Effects of the PFAA mixture on ER function were observed at only two test concentrations (3.5 × 10−5 M and 7 × 10−5 M), whereas the mixture was toxic to the MVLN cells at concentrations >7 × 10−5 M. Consequently, we were not able to construct concentration-response curves and predict any possible combination effects of the mixture on the ER. In contrast, the mixture showed concentration-dependent AR-antagonizing effects. Since the PFAAs were assumed to act on the same molecular target (receptor), we applied the model of CA to predict possible mixture effects. This model has shown to be a valid tool for in vitro assessment of mixture effects of xenobiotics (Birkhoj et al. 2004; Ghisari and Bonefeld-Jorgensen 2009; Kruger et al. 2008; Payne et al. 2000; Rajapakse et al. 2002). For the AR system, we predicted mixture concentrations at effect levels corresponding to 95, 90, and 85 % of inhibition. We did not predict effect concentrations for effect levels below 85 % of inhibition since the largest effect level predictable with the CA model (i.e., the lowest inhibition effect level percentage-wise) is determined by the mixture component with the lowest maximal effect (i.e., 84 % for PFDA, Table 3). We conclude that a mixture of PFAAs may have a more than additive (synergistic) impact on the individual AR-antagonizing effect concentrations of the single antiandrogenic components of the mixture. Moreover, we have shown that antiandrogenic PFAAs are able to act together to produce significant effects, when combined at concentrations below their individual LOECs. Based on these results, the biological effects of single weak endocrine-disrupting PFAAs cannot be considered as negligible.
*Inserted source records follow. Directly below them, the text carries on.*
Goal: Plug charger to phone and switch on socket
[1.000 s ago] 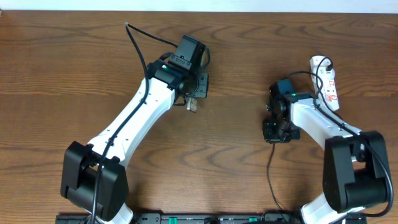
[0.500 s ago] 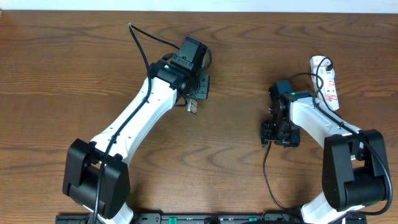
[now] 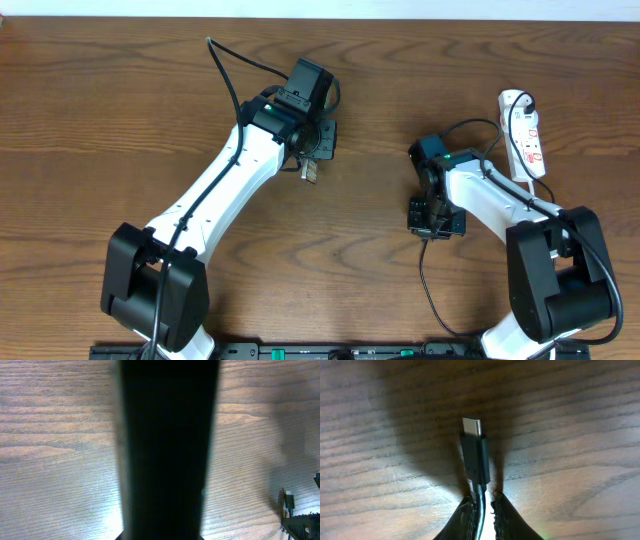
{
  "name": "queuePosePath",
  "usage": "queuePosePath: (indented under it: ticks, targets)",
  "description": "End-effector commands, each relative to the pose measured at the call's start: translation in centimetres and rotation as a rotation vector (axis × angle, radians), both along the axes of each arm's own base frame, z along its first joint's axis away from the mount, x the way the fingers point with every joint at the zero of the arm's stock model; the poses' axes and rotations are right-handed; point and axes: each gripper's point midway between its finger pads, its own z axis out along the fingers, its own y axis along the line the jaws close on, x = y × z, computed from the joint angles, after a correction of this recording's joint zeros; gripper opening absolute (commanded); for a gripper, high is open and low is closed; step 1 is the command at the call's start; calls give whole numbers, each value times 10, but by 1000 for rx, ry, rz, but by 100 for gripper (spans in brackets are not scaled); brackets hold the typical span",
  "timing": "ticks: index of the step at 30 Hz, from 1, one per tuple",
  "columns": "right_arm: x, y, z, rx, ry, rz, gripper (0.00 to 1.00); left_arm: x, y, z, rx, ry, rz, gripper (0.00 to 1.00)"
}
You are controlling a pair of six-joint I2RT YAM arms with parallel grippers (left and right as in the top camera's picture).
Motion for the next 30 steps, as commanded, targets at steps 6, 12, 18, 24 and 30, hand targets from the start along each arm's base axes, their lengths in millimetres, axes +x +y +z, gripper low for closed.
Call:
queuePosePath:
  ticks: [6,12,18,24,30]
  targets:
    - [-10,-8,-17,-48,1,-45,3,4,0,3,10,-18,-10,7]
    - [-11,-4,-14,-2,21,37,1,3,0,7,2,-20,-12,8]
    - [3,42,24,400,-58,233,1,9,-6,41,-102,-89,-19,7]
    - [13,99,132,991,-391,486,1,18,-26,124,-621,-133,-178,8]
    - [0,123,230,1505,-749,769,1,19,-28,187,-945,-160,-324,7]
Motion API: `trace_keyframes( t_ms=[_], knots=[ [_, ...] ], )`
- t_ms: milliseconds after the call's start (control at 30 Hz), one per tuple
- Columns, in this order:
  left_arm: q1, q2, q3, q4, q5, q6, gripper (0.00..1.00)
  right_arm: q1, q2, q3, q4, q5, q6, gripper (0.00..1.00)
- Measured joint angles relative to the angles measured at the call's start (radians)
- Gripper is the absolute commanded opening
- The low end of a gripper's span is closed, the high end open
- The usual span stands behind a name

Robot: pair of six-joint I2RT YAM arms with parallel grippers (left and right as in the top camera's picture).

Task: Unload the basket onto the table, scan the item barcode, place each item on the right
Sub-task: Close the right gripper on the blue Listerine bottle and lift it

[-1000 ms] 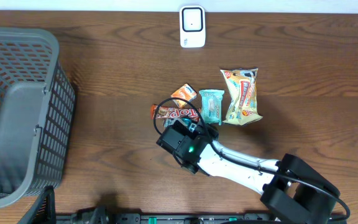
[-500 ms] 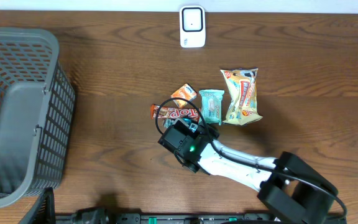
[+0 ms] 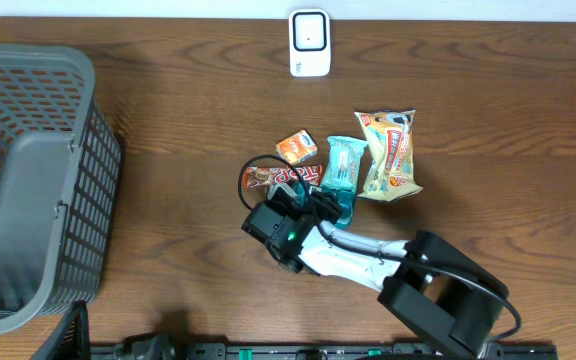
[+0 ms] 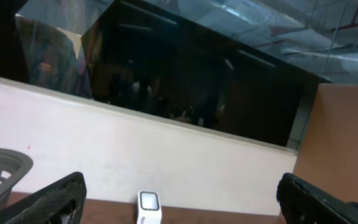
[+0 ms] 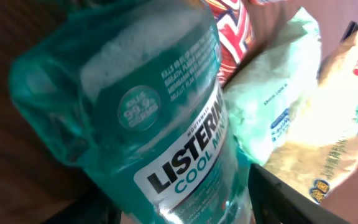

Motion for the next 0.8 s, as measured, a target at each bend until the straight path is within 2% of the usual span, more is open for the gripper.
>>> trace_keyframes(
  t_ms=[67,167,267,433,500,533,700,800],
  knots=[
    [0.000,0.000,0.000,-0.005,0.000,0.000,0.98,0.001,0.006,0.000,0.000,0.016,0.000,0.60],
    [0.000,0.000,0.000,-0.005,0.000,0.000,0.98,0.004,0.006,-0.001,0.000,0.029,0.000,0.71],
    [0.000,0.000,0.000,-0.006,0.000,0.000,0.98,0.003,0.006,-0.001,0.000,0.050,-0.006,0.73],
    [0.000,0.000,0.000,-0.006,0.000,0.000,0.98,0.005,0.006,-0.008,0.029,0.072,-0.011,0.68],
    [0.000,0.000,0.000,-0.006,0.000,0.000,0.98,0.005,0.011,-0.010,0.055,0.083,-0.026,0.57],
    [0.000,0.000,0.000,-0.007,0.000,0.000,0.98,0.004,0.014,-0.012,0.063,0.083,-0.032,0.46],
    [0.000,0.000,0.000,-0.008,0.000,0.000,0.98,-0.009,0.035,-0.020,0.083,0.097,-0.068,0.10],
    [0.000,0.000,0.000,-0.008,0.000,0.000,0.98,-0.021,0.037,-0.019,0.087,0.148,-0.085,0.03]
  ],
)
The in vitro assays applied in this study are tools for initial screening of endocrine-disrupting compounds. The present findings have some limitations in terms of assay conditions which show short-term interactions, but do not reflect the in vivo situation where bioaccumulation and metabolism of the PFAAs may greatly influence their intracellular concentrations. Thus, in vivo studies are needed to further elucidate the endocrine-disrupting effects of the PFAAs.
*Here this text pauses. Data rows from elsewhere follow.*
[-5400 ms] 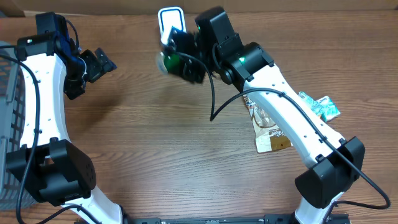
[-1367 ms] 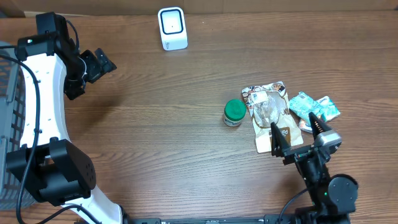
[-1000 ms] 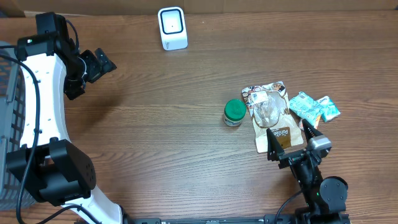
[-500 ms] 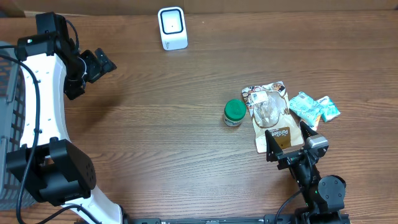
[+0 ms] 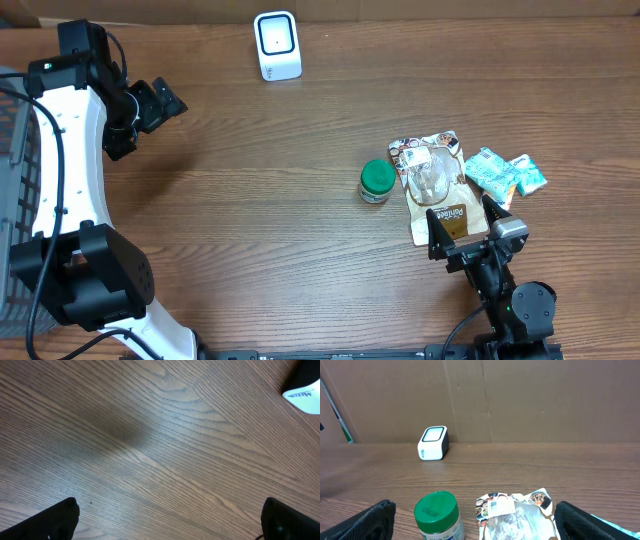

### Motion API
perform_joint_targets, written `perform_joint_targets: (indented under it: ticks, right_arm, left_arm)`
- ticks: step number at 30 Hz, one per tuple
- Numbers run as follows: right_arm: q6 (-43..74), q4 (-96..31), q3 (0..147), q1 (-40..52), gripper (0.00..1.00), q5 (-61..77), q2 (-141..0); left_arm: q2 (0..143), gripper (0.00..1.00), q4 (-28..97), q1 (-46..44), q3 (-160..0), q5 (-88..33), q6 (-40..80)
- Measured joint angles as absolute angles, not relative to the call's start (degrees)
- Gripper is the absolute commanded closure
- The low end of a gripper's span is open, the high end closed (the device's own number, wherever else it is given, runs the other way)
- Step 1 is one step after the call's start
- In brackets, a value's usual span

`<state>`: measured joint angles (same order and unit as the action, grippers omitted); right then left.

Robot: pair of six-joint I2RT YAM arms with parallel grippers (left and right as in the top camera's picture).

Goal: Scan the item barcode

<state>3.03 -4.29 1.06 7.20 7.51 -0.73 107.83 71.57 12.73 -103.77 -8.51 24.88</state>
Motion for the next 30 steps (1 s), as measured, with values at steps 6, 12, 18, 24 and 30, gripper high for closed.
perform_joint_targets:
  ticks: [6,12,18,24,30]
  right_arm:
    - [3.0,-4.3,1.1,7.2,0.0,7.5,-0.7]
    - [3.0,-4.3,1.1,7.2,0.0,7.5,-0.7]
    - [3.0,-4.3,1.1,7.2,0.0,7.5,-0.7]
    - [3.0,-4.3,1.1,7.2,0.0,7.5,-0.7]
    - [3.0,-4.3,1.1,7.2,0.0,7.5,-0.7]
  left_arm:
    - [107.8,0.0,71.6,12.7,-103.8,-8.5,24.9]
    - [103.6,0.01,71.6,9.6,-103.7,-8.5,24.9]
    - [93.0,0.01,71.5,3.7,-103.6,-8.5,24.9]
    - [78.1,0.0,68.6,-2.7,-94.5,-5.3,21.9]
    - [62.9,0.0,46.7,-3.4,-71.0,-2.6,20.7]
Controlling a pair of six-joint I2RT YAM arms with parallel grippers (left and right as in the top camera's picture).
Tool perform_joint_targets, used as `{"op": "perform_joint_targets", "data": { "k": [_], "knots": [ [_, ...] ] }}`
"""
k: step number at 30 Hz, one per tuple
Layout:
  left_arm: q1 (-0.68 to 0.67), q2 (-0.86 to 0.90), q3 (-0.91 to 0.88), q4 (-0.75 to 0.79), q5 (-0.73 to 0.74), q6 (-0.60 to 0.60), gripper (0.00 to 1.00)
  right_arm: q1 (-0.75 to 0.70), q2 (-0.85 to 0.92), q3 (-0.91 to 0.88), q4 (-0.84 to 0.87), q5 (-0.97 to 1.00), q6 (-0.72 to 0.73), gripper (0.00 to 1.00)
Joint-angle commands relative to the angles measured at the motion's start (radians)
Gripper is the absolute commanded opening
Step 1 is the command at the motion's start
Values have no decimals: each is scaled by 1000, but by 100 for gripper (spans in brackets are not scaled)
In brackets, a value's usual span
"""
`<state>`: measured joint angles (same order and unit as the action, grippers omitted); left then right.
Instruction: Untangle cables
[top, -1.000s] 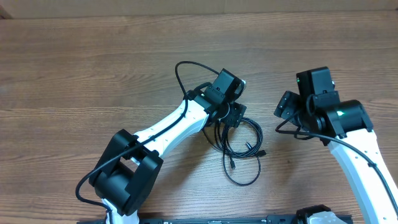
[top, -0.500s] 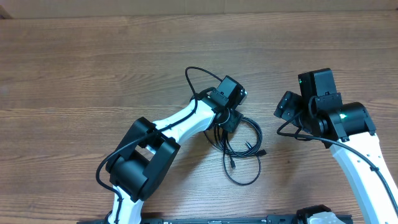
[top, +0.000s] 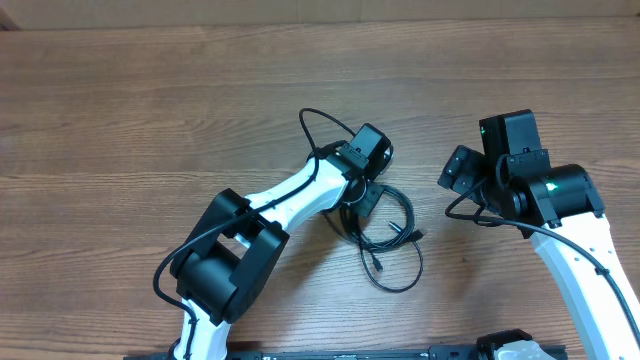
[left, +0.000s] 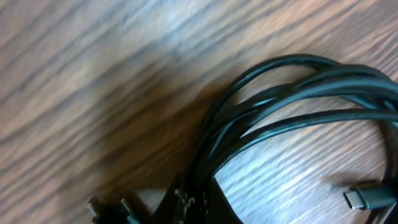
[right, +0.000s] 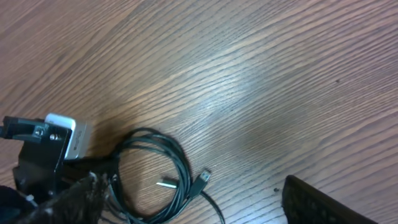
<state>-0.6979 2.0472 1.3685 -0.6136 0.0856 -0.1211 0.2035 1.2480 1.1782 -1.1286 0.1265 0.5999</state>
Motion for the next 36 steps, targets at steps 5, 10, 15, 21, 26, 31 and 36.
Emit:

We conclude that our data indicate that the analyzed PFAAs have the potential in vitro to interfere with sex steroid hormone receptor transactivity and thus, have the potency to disrupt endocrine homeostasis. Our observation, that PFHxS, PFOA, and PFOA elicited an effect on both the ER and AR, might suggest an enhanced biological effect in the intact organism, since the final response is likely to be determined by the interaction of implicated pathways.
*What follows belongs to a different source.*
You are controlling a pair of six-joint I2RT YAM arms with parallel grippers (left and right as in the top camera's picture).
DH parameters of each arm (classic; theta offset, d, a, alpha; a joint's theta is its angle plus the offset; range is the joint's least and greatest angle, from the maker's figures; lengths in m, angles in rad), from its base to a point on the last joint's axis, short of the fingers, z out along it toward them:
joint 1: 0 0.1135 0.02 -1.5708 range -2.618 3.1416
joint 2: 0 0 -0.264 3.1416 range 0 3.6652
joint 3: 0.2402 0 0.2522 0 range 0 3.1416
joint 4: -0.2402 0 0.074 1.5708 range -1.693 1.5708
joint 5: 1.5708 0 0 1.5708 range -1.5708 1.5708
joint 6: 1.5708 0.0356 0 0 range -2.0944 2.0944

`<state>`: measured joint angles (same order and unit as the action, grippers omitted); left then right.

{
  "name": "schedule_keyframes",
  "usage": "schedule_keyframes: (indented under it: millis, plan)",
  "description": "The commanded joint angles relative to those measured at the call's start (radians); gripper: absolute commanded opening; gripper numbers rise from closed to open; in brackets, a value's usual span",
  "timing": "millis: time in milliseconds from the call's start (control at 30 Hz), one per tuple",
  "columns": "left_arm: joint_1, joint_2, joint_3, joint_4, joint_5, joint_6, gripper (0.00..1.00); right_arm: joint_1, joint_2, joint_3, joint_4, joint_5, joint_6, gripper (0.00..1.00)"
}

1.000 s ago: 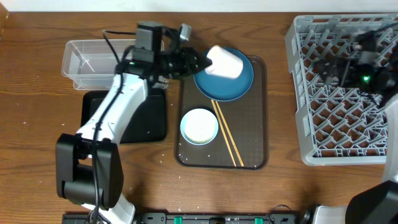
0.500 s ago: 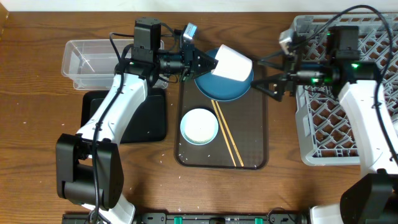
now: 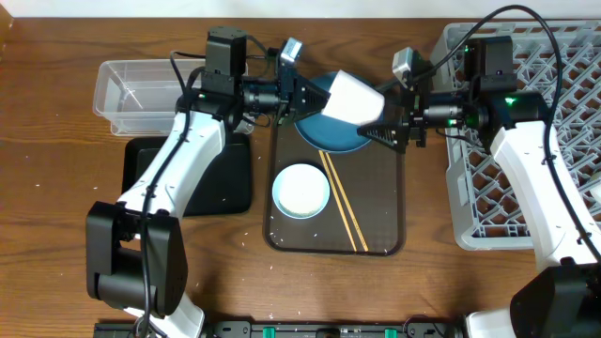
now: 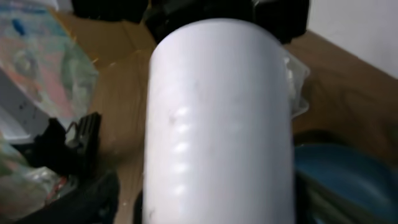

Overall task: Sort waste into correct bins and load items into the dishwasher rack
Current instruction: 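Hand the pink cup from the left gripper to the right gripper, then place the pink cup into the dish rack with the right gripper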

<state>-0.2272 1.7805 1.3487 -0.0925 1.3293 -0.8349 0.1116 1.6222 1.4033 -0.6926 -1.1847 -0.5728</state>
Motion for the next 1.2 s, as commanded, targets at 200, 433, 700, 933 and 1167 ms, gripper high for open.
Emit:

The data presented in this study were obtained at relatively high concentrations compared to levels found in humans. Moreover, the PFAAs generally seem to be far less potent than the natural hormone with respect to the ER. However, due to the persistent and highly bioaccumulative nature of PFCs, long human elimination half-lives, as well as the lifelong human exposure scenario to complex mixtures of chemicals, it is conceivable that many environmental contaminants may act together and affect the effect of the single compounds. Therefore, the biological effects of the PFAAs on the ER and AR presented in this study might play a role in endocrine disruption, with especial concern for the developing fetus, and must be taken into consideration, since they can contribute to the understanding of the toxicological mechanisms of PFAAs. It is increasingly recognized that knowledge of the toxicity of single chemicals is often inadequate for human risk assessment, and further studies of the concerted actions of PFCs at physiological levels are required to elucidate potential adverse human health effects.